Once upon a time, before there were gospels of the kind familar to readers of the New Testament, the first followers of Jesus wrote another kind of book. Instead of telling a dramatic story about Jesus' life, their book contained only his teachings. They lived with these teachings ringing in their ears and thought of Jesus as the founder of their movement. But their focus was not on the person of Jesus or his life and destiny. They were engrossed with the social program that was called for by his teachings. Thus their book was not a gospel of the Christian kind, namely a narrative of the life of Jesus as the Christ. Rather it was a gospel of Jesus' sayings, a "sayings gospel." His first followers arranged these sayings in a way that offered instruction for living creatively in the midst of a most confusing time, and their book served them well as a handbook and guide for most of the first Christian century.According to Wikipedia, "The Lost Gospel develops the hypothesis of the 'Q' source for the common material of Luke and Matthew not found in Mark.

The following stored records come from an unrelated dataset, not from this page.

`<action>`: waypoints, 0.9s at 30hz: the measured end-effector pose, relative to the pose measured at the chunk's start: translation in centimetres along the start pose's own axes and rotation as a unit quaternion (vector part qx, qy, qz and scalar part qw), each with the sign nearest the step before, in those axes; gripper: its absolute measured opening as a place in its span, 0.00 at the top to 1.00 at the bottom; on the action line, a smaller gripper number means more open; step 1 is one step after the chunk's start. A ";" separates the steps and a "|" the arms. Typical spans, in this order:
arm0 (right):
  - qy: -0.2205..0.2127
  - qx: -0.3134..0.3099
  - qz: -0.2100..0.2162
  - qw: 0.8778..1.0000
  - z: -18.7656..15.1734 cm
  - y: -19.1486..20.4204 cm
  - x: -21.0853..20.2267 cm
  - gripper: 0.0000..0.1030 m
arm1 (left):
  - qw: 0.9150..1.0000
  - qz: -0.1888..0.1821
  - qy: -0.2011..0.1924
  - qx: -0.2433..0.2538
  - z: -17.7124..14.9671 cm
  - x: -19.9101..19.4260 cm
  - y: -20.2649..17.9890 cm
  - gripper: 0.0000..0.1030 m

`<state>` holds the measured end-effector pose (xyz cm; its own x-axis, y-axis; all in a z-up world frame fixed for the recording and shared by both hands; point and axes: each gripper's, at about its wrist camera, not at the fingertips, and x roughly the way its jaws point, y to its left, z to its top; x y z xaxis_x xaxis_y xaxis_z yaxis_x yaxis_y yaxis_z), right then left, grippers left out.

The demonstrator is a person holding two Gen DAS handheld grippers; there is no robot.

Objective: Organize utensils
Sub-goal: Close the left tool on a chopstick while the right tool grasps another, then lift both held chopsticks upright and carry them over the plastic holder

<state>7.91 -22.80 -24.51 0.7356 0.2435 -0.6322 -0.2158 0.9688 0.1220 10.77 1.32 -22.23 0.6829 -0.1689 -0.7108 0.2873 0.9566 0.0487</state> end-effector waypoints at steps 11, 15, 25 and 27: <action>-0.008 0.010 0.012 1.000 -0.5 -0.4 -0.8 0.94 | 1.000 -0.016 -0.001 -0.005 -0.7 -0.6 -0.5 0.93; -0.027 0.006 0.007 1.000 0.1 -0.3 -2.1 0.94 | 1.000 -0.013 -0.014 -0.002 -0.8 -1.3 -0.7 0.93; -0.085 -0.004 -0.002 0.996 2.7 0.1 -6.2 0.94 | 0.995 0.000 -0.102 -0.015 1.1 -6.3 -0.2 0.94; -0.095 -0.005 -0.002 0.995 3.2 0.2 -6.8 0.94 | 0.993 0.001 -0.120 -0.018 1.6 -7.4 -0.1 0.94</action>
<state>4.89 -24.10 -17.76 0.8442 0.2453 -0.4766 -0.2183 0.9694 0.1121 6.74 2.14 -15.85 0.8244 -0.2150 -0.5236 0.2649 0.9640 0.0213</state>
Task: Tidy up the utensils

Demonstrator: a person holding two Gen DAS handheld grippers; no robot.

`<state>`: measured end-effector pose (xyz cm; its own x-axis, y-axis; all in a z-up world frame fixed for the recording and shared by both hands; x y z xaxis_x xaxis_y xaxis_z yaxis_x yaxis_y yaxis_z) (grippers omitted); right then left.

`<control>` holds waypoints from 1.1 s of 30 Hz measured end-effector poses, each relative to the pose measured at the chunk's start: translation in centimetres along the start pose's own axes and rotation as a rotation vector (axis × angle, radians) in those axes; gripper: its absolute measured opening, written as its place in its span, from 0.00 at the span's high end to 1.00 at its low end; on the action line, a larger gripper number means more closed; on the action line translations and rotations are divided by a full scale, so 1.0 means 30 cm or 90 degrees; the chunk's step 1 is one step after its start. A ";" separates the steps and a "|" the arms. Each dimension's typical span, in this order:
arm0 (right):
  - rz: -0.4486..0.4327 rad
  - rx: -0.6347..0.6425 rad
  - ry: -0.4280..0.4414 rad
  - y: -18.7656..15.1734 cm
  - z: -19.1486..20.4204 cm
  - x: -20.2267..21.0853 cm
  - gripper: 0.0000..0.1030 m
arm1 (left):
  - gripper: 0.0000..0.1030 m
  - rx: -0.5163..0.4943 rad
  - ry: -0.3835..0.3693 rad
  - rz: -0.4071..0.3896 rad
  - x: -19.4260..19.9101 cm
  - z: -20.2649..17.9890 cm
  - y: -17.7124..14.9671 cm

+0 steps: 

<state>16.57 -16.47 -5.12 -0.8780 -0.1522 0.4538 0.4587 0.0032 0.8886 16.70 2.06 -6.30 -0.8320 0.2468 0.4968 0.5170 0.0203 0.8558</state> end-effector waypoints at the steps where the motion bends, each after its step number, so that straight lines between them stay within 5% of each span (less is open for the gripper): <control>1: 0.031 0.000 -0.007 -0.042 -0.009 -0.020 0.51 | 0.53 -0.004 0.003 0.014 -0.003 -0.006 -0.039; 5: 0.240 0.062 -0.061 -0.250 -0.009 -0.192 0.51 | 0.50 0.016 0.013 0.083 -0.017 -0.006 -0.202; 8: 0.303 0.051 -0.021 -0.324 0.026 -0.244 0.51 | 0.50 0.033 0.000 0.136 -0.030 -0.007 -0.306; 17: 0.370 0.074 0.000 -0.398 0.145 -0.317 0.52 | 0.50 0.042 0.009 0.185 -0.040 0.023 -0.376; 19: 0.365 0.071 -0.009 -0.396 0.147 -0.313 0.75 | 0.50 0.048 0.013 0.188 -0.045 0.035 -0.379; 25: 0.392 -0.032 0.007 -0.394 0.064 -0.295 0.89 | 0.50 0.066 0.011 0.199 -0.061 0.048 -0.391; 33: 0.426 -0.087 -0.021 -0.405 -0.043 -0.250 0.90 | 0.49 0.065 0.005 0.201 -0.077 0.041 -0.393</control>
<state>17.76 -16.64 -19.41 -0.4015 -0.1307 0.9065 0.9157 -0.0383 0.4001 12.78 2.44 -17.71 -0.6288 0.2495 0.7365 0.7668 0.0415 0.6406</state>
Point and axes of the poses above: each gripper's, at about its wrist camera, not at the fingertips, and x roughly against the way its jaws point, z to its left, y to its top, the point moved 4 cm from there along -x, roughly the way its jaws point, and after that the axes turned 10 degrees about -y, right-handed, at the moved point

Mack develops the thesis that this was the earliest writing about Jesus, developed over decades by a community which he describes with unwavering confidence." At the bottom of the first page of this book is this sentence:
Then the book was lost.
"It makes some difference whether the founder of a movement is remembered for his teachings, or for his deeds and destiny."So which is it? Is Jesus a wisdom teacher, who wanted us to make this a better world by following his social program and loving one another? Or did Jesus want us to worship him?